**TASK GOAL:**
What lines in the records below include the word "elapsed"? Return each one.

**EXERCISE MATERIAL:**

========================================

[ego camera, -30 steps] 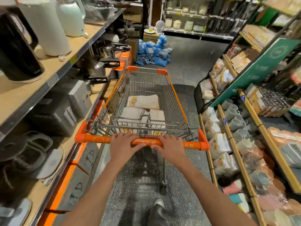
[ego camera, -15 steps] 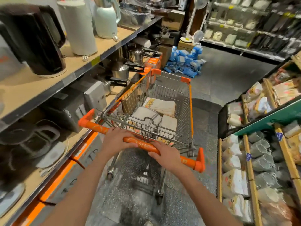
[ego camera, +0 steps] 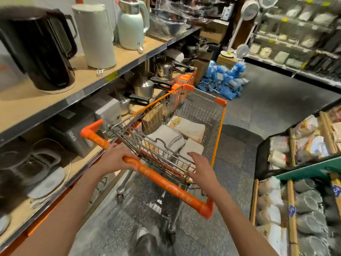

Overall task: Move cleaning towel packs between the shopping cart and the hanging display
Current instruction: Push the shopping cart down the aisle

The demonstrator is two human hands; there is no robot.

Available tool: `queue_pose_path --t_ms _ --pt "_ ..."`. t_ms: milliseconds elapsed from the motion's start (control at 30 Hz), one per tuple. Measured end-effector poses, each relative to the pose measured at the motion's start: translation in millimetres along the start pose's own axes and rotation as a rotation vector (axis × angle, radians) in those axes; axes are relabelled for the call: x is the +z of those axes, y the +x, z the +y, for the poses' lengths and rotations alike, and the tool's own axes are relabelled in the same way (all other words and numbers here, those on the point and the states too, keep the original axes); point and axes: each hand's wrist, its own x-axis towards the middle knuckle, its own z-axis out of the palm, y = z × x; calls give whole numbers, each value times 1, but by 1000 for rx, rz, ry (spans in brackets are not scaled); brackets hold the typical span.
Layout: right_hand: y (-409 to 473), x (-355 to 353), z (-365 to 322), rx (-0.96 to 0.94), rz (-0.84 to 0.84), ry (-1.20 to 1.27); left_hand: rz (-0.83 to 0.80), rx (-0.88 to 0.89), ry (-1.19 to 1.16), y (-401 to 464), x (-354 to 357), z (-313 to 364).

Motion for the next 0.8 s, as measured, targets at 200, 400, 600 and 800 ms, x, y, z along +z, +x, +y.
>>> queue_pose_path --t_ms 200,400,600,800 --pt "46 5 15 84 -173 61 -147 -70 -111 28 -15 -17" --pt "66 5 13 37 -202 190 -8 -281 -360 68 -18 -10" --pt "81 6 21 16 -256 206 184 -384 -307 115 30 62" --pt "122 -18 77 -144 -427 311 344 -644 -187 145 78 110"
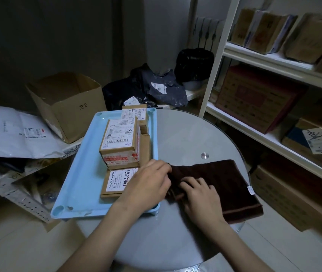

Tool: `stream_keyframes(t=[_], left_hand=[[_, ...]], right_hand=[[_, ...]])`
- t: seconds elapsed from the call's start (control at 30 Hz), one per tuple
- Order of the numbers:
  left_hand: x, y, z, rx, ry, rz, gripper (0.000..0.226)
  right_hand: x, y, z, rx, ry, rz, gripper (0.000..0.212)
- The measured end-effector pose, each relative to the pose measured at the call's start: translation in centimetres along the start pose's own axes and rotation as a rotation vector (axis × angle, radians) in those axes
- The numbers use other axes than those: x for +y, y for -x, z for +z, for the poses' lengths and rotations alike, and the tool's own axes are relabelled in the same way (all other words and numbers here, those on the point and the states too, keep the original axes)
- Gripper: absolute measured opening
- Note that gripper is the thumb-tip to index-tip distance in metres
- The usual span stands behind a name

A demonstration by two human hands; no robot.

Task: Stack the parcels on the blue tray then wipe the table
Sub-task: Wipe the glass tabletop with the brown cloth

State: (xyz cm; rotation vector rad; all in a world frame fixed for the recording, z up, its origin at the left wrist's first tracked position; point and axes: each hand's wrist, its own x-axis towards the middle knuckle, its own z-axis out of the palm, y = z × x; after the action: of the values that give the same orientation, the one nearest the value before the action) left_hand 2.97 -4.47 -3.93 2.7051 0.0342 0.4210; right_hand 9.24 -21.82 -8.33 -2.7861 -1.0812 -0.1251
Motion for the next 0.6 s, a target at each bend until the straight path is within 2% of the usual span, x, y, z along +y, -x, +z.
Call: stream_keyframes(t=[0.07, 0.17, 0.27, 0.33, 0.4, 0.47, 0.53, 0.6], left_hand=[[0.1, -0.2, 0.0, 0.008, 0.083, -0.045, 0.020], [0.7, -0.9, -0.5, -0.002, 0.251, -0.201, 0.025], [1.4, -2.3, -1.5, -0.044, 0.528, -0.359, 0.056], [2.2, -3.4, -2.6, -0.095, 0.886, -0.408, 0.070], [3.0, -4.2, -4.1, -0.128, 1.244, -0.454, 0.050], [3.4, -4.9, -5.4, -0.095, 1.336, -0.472, 0.029], [3.2, -5.4, -6.0, 0.011, 1.328, -0.517, 0.017], [2.9, -5.9, -6.4, 0.110, 1.370, -0.587, 0.012]], right_hand=[[1.4, -0.9, -1.3, 0.026, -0.300, 0.174, 0.031], [2.4, -2.4, -6.0, 0.155, -1.079, 0.391, 0.021], [2.4, -3.5, -11.9, 0.105, -1.643, 0.412, 0.018], [2.3, -4.3, -14.4, 0.053, -1.846, 0.387, 0.020], [2.1, -5.2, -15.4, 0.014, -1.995, 0.419, 0.025], [1.9, -6.2, -15.5, -0.031, -2.063, 0.469, 0.037], [2.4, -6.8, -14.7, -0.097, -2.053, 0.561, 0.061], [3.3, -6.8, -13.0, -0.266, -2.090, 0.615, 0.087]])
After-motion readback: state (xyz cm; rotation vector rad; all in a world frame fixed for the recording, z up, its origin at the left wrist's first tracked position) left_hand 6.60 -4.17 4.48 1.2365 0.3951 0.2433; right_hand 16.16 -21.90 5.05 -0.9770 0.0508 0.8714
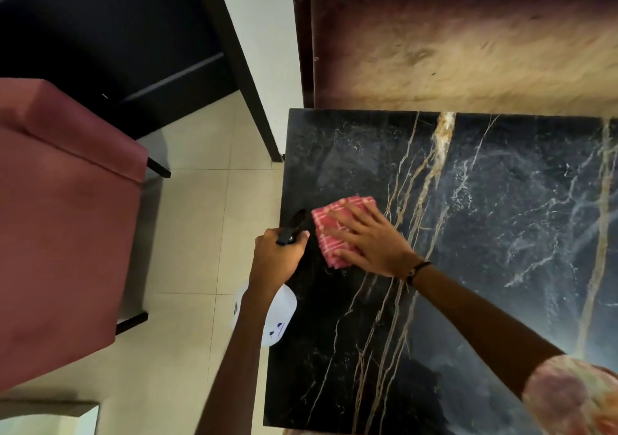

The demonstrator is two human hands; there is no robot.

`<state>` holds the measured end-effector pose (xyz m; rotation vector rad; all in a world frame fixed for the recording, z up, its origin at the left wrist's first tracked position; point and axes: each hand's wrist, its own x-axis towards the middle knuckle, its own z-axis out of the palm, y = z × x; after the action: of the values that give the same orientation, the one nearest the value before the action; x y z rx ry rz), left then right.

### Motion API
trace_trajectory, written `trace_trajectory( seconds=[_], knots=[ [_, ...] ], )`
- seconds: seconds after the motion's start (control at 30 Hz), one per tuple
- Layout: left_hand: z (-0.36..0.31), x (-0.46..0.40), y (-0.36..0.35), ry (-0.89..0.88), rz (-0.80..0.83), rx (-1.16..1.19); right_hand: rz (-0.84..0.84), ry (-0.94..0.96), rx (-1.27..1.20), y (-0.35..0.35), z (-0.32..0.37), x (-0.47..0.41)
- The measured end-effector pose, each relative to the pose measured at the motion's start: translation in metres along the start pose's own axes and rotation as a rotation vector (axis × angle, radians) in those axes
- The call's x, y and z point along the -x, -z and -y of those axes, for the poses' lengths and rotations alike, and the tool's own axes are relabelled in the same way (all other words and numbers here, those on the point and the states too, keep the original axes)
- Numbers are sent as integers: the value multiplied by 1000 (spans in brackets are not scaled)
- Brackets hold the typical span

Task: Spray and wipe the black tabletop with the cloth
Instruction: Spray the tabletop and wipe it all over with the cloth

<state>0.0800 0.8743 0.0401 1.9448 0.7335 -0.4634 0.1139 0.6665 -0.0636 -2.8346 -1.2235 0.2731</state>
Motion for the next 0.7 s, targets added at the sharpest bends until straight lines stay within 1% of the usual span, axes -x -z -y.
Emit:
trace_trajectory(
  seconds=[0.07,0.13,0.23,0.3,0.4,0.47,0.53,0.6,0.7],
  knots=[
    [-3,-5,-2,-6,-1,5,-15,-115,5,7,-26,-16],
    [-5,-11,-3,-17,-3,10,-20,-231,-35,16,-40,-51],
    [-9,-17,-2,-8,-15,25,-20,-323,-35,22,-34,-108],
    [-14,-19,-1,-8,-22,31,-12,-305,-20,21,-16,-130],
    [-22,-22,0,-17,-32,46,-5,-133,-22,20,9,-118],
    [-28,-25,1,-3,-29,37,-34,-12,-45,16,6,-91],
    [-30,-29,1,-7,-23,35,-51,44,-19,14,-15,-68],
    [-32,-32,2,-14,-17,46,-57,-14,8,15,-45,-63],
    [-35,-37,3,-19,-7,57,-68,-187,-23,23,-82,-88]
  ],
)
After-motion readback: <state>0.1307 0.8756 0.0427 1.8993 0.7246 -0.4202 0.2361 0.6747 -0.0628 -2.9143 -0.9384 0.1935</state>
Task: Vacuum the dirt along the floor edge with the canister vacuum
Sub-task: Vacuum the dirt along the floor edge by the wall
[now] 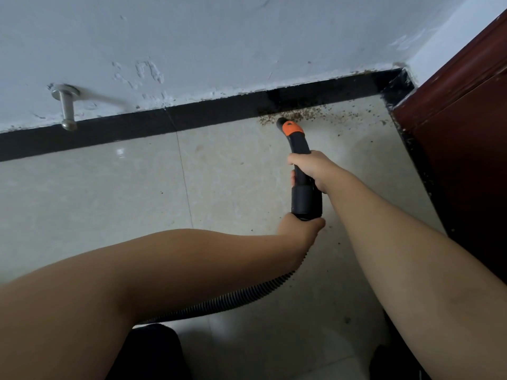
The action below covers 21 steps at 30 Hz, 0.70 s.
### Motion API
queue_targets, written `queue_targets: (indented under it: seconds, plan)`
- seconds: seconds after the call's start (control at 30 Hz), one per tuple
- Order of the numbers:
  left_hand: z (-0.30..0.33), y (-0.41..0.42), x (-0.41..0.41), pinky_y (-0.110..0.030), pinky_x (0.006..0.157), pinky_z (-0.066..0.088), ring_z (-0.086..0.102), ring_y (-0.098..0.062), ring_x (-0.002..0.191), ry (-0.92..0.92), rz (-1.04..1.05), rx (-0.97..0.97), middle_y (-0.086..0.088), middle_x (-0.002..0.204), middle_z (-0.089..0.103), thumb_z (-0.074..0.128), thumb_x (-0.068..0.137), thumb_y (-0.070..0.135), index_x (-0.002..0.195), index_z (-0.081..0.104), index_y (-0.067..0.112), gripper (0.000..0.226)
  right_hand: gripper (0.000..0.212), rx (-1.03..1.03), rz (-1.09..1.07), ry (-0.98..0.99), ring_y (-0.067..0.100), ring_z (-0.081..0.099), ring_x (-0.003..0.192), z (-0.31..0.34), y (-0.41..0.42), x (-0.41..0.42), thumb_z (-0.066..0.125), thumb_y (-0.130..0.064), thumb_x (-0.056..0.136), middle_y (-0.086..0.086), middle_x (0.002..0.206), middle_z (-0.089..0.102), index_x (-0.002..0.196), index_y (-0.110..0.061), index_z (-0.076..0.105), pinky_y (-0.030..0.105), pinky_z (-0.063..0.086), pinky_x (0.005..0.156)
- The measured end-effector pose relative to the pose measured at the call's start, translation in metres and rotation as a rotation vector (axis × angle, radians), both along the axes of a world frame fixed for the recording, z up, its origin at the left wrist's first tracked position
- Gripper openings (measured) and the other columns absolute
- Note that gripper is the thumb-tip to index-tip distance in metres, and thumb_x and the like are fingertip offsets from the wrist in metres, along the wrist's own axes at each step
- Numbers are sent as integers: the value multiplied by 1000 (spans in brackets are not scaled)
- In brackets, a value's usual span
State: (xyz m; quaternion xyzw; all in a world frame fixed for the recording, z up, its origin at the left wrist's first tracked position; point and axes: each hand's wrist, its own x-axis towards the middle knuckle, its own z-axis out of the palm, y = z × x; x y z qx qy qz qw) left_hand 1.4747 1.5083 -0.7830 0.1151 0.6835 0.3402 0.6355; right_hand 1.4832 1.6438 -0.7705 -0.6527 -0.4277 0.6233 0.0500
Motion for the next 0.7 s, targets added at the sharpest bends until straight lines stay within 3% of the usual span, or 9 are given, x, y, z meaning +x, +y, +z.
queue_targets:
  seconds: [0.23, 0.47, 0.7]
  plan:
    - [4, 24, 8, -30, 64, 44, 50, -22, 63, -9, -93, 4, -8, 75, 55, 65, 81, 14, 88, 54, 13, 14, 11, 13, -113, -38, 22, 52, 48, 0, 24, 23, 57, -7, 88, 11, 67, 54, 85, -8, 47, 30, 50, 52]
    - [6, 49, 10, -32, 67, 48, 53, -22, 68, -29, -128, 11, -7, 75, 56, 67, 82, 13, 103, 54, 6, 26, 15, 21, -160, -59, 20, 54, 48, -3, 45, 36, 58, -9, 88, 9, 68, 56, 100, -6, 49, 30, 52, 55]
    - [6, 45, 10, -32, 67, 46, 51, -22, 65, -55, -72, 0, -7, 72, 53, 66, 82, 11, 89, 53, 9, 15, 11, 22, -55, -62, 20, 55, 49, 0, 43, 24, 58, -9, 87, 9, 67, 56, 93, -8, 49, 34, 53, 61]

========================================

**SOLUTION FOR THIS TASK:**
Available tool: `queue_pose_path --t_ms _ --pt "_ ..."`. t_ms: milliseconds elapsed from the motion's start (control at 30 Hz), one per tuple. Measured end-effector poses, each relative to the pose measured at the motion's start: translation in millimetres along the start pose's own axes and rotation as a rotation vector (axis × angle, radians) in those axes; axes are relabelled for the call: x is the +z of those axes, y the +x, z the +y, for the poses' lengths and rotations alike, and the tool's own axes are relabelled in the same way (all other words and numbers here, those on the point and the states too, keep the original axes); point and axes: each hand's wrist, its own x-axis towards the middle knuckle, its own z-axis out of the palm, y = z × x; calls give whole numbers, each value times 1, but by 1000 for rx, rz, ry (spans in brackets are not scaled); brackets hold the typical span.
- t: seconds elapsed from the call's start (control at 30 Hz), one per tuple

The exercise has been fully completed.